*Assigned task*
Reproduce exactly, from the data that follows, the line with "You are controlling", the line with "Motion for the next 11", and every line that lies between them.

*Stored dataset items*
★ ★ ★

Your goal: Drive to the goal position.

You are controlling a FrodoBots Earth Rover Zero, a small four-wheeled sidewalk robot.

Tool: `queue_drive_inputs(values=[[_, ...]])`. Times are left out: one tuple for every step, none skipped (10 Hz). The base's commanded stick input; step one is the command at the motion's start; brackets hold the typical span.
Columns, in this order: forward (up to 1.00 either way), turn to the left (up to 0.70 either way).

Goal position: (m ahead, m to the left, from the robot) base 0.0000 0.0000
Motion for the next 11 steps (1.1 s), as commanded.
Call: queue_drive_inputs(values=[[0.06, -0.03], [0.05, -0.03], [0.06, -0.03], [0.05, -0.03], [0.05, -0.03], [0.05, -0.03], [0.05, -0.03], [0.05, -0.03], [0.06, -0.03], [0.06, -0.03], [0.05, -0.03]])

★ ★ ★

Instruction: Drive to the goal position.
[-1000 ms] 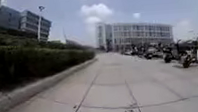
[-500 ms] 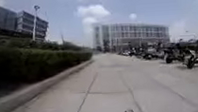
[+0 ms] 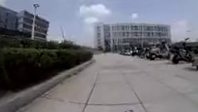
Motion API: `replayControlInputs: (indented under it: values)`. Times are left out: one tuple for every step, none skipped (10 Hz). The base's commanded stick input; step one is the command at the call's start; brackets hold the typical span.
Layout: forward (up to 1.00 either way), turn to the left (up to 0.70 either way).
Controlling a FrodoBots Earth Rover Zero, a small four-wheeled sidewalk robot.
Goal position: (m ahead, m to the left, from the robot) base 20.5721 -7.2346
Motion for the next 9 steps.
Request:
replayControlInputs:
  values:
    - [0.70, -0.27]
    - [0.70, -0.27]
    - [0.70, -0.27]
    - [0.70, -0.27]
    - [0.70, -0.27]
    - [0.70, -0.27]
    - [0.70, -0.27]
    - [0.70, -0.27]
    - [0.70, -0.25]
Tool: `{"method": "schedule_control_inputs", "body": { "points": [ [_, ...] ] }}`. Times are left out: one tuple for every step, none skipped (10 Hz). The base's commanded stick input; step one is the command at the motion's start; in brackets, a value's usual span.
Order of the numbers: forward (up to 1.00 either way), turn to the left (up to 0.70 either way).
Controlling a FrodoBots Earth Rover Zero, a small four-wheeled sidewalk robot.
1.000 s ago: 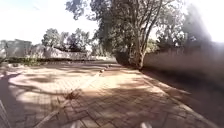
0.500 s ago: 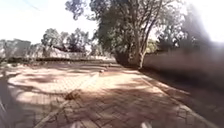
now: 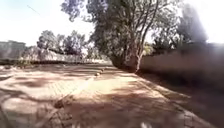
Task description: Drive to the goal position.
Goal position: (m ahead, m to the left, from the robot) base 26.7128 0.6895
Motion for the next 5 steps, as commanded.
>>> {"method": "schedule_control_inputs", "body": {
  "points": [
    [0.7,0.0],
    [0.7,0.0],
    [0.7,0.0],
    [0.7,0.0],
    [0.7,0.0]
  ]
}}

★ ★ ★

*Solution for this problem*
You are controlling a FrodoBots Earth Rover Zero, a small four-wheeled sidewalk robot.

Tool: `queue_drive_inputs(values=[[_, ...]])`. Times are left out: one tuple for every step, none skipped (10 Hz). The base's commanded stick input; step one is the command at the motion's start; brackets hold the typical span.
Columns, in this order: forward (up to 1.00 either way), turn to the left (up to 0.70 either way).

Goal position: (m ahead, m to the left, from the robot) base 0.0000 0.0000
Motion for the next 11 steps (1.1 s), as commanded.

The answer given is complete as it stands.